(Records from a data source)
=== Section Start ===

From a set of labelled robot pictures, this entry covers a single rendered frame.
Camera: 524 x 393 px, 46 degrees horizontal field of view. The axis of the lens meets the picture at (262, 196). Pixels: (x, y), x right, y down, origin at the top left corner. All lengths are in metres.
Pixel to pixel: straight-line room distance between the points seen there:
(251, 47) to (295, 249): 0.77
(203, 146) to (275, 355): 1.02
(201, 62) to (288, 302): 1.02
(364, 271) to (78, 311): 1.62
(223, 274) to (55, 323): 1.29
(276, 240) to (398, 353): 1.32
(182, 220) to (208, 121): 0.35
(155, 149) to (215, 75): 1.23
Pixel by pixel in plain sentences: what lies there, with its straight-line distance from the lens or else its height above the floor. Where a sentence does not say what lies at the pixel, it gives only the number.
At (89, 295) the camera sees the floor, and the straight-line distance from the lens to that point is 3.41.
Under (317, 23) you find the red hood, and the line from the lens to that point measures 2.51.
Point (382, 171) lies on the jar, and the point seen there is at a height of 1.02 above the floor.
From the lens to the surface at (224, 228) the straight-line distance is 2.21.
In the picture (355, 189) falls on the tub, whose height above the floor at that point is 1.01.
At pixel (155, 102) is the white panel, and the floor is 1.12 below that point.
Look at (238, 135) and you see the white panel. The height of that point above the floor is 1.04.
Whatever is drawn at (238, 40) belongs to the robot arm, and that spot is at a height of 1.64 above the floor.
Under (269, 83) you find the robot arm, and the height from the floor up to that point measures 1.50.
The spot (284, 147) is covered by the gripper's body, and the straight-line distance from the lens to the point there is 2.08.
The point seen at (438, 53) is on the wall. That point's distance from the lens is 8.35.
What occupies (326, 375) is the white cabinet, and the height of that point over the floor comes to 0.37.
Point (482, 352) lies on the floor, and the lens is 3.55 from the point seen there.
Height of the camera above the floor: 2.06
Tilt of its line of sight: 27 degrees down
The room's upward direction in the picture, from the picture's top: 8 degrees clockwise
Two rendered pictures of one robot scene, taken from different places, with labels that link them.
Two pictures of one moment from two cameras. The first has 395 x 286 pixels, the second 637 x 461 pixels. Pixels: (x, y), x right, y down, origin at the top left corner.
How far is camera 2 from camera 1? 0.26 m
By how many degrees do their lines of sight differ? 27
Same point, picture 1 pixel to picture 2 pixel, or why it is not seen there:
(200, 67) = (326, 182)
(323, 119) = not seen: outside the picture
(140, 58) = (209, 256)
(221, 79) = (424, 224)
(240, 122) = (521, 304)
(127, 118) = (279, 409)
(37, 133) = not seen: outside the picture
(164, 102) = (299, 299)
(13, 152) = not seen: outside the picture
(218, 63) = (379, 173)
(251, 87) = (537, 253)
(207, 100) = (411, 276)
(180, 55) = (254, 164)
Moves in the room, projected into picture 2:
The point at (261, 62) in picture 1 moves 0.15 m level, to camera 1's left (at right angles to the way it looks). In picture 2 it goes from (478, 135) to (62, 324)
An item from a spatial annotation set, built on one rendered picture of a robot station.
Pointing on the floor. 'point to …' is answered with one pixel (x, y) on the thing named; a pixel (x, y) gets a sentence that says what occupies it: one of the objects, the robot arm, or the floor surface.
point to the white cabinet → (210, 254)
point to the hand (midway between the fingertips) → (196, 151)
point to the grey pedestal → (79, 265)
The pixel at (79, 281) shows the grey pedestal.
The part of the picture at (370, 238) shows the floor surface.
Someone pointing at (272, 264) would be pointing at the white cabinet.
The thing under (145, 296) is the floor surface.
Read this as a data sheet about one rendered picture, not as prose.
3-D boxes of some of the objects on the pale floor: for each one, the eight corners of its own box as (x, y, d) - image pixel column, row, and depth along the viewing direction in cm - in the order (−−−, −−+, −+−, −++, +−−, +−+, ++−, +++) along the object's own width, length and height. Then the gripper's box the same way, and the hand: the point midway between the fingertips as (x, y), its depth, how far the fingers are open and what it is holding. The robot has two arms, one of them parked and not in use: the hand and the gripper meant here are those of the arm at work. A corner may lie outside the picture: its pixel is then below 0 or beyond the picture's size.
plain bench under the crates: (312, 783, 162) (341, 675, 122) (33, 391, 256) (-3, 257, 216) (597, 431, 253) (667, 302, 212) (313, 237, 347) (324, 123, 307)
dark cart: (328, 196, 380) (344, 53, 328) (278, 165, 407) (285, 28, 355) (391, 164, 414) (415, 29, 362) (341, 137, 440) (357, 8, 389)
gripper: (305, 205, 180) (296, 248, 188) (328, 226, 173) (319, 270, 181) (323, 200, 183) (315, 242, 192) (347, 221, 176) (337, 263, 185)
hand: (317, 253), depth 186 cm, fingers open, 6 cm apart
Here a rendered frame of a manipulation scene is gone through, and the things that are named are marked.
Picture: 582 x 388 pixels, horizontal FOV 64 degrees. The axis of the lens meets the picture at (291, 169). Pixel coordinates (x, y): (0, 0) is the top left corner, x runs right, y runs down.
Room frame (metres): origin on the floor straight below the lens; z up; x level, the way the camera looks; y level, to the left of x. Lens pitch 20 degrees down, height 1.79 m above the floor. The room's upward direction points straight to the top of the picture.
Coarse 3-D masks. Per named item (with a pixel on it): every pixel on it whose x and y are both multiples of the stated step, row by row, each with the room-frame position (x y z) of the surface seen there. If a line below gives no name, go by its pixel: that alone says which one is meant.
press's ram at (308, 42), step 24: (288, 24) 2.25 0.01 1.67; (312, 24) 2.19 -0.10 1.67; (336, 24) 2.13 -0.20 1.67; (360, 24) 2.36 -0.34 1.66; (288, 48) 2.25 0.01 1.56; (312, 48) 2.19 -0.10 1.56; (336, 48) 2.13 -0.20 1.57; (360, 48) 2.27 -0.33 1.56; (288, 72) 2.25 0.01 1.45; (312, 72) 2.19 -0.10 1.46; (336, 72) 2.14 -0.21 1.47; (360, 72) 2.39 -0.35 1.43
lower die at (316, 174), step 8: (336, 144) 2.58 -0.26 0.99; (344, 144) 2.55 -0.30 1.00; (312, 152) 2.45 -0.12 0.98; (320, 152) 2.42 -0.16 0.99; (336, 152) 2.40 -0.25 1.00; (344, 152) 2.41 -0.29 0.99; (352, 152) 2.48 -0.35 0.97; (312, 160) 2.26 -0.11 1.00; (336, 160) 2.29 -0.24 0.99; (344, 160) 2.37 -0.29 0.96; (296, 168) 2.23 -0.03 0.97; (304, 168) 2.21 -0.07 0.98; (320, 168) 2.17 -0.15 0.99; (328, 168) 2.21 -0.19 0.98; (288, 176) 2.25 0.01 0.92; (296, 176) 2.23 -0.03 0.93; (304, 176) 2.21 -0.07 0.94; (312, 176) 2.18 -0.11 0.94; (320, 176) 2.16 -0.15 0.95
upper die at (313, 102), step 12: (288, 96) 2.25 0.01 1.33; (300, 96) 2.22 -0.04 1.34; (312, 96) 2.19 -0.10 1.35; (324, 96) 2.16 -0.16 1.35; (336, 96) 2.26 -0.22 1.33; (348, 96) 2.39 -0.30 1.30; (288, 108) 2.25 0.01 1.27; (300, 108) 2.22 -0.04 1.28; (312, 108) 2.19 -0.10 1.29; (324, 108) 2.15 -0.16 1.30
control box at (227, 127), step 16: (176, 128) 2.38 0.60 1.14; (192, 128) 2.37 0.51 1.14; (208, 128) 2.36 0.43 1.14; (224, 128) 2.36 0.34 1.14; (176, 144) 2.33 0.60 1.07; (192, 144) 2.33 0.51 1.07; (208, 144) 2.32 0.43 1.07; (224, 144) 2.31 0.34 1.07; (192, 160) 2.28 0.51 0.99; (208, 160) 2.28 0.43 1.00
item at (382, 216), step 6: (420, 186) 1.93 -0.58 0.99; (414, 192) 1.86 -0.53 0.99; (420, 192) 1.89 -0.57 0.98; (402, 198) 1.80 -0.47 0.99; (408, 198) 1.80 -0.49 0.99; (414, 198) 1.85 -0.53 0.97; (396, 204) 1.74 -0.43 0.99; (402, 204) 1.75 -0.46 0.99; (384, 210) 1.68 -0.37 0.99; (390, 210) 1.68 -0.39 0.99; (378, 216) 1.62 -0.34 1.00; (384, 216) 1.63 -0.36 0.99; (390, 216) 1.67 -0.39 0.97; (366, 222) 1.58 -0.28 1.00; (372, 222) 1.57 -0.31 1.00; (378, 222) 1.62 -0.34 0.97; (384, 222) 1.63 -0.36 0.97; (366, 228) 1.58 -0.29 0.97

=== Section End ===

*WHAT THE TASK REQUIRES*. Please return only the lines above, starting at the line that has "(201, 62) to (288, 302): 1.02" and ending at the line that has "Look at (238, 135)", keeping both and leaving each one unchanged.

*WRITTEN ANSWER*.
(201, 62) to (288, 302): 1.02
(364, 271) to (78, 311): 1.62
(223, 274) to (55, 323): 1.29
(276, 240) to (398, 353): 1.32
(182, 220) to (208, 121): 0.35
(155, 149) to (215, 75): 1.23
Pixel by pixel in plain sentences: what lies there, with its straight-line distance from the lens or else its height above the floor. Where a sentence does not say what lies at the pixel, it gives only the number.
At (89, 295) the camera sees the floor, and the straight-line distance from the lens to that point is 3.41.
Under (317, 23) you find the red hood, and the line from the lens to that point measures 2.51.
Point (382, 171) lies on the jar, and the point seen there is at a height of 1.02 above the floor.
From the lens to the surface at (224, 228) the straight-line distance is 2.21.
In the picture (355, 189) falls on the tub, whose height above the floor at that point is 1.01.
At pixel (155, 102) is the white panel, and the floor is 1.12 below that point.
Look at (238, 135) and you see the white panel. The height of that point above the floor is 1.04.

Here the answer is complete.